◆ **BRIEF**
Repeat exactly, please, the lines that begin at the start of the listing and end at the line holding "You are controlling".

#### INFORMATION SHOWN

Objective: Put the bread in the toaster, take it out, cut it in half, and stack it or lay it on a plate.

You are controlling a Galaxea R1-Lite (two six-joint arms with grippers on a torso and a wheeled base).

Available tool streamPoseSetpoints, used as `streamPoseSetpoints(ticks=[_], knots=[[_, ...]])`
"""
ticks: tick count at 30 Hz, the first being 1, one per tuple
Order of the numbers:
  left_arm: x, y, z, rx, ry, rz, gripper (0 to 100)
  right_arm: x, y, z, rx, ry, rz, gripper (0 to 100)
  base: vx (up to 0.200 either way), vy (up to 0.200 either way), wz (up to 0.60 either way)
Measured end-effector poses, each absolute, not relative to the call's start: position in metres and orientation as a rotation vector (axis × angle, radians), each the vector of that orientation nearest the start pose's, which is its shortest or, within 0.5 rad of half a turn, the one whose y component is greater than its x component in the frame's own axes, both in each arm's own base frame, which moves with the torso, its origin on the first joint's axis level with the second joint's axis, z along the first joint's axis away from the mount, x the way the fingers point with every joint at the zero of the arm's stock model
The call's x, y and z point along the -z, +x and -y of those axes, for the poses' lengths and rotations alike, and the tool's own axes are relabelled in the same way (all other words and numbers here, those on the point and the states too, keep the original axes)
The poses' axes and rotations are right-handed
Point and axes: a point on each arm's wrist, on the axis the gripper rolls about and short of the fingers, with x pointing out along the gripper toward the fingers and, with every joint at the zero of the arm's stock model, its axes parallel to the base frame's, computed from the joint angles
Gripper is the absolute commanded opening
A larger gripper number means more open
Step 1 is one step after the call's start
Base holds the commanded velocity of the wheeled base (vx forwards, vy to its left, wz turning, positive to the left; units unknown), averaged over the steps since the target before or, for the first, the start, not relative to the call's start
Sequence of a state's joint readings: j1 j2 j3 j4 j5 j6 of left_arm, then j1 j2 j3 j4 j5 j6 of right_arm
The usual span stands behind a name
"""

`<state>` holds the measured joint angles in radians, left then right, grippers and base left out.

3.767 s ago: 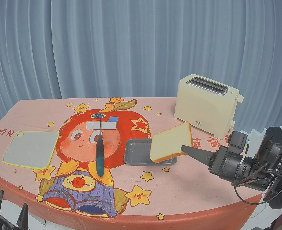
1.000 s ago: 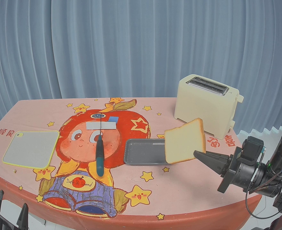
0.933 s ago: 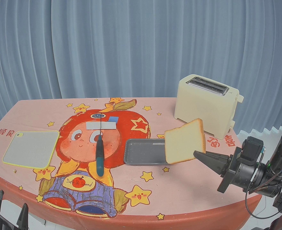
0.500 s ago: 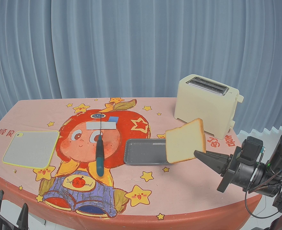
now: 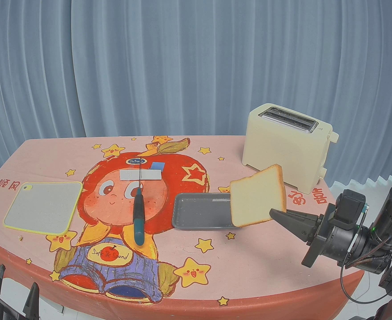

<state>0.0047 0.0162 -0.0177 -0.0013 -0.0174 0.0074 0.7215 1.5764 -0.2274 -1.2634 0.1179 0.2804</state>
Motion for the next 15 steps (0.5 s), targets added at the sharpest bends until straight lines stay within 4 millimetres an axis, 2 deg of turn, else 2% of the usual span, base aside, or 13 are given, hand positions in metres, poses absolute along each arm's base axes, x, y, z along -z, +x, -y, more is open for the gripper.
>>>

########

◆ **OUTPUT**
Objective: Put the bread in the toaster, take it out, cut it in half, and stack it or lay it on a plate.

You are controlling a Galaxea R1-Lite (two six-joint arms with grippers on a torso and a wheeled base).

The required response has been given in full.